Purchase this supplement:
http://cb.hbsp.harvard.edu/cb/product/812013-PDF-ENG
"Playing with Fire at Sittercity (B)
Noam Wasserman and Rachel Gordon
Harvard Business School Supplement 809-010
To help her finance her aggressive expansion plans, Genevieve Thiers plans to raise venture capital for the first time. She has spent the last six long years building Sittercity into the nation's leading babysitting web service, larger than all of its competitors combined. In the process, she brought her boyfriend and his sister into the business to help her and ended up learning important lessons about mixing family and business.
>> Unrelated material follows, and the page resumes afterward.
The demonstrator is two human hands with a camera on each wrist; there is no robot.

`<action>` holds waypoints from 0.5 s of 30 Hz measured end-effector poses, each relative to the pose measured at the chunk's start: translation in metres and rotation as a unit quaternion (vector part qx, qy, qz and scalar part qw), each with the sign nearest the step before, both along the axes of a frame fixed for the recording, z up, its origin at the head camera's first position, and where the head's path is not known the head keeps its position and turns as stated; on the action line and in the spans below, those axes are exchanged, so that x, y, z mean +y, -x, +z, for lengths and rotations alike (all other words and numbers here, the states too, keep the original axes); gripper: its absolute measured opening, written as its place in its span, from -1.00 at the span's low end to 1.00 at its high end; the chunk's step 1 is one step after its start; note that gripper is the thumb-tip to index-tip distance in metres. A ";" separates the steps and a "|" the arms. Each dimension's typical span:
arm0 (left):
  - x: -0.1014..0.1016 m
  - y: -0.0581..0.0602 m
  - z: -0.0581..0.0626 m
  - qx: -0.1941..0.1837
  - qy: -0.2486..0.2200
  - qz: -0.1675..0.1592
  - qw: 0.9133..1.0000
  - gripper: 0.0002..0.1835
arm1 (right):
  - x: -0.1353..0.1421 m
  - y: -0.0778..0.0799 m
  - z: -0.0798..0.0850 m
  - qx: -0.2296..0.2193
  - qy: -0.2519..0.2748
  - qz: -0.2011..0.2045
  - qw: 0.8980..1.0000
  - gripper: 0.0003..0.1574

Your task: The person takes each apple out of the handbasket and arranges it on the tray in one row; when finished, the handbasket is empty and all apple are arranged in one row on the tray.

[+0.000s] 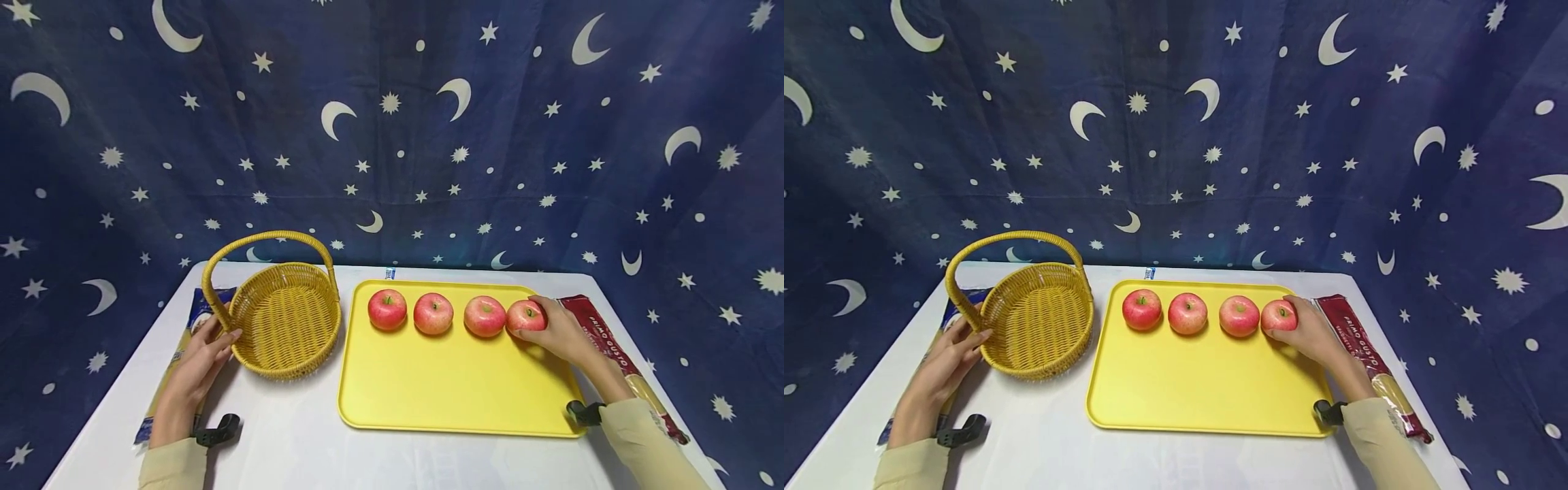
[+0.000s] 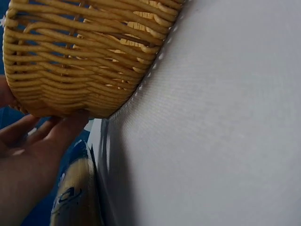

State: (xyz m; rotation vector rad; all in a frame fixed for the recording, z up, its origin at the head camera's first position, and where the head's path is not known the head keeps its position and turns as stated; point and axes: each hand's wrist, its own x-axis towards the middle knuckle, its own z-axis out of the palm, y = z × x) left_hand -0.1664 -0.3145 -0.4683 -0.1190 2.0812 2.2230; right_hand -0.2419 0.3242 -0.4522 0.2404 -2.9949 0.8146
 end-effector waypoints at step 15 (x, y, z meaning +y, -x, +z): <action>0.029 -0.021 0.034 -0.004 0.341 0.133 0.930 -0.48 | 0.001 -0.005 0.010 0.055 -0.016 0.006 0.998 -0.05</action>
Now looking to raise venture capital, Thiers has just received an email from a general partner at a top venture capital firm, proposing another meeting and asking her to bring to the meeting an extensive list of proprietary information. This was a promising development, but Thiers was unsure whether she wanted to discuss Sittercity in such depth, especially when the venture capital firm had refused to sign a non-disclosure agreement. How should she respond?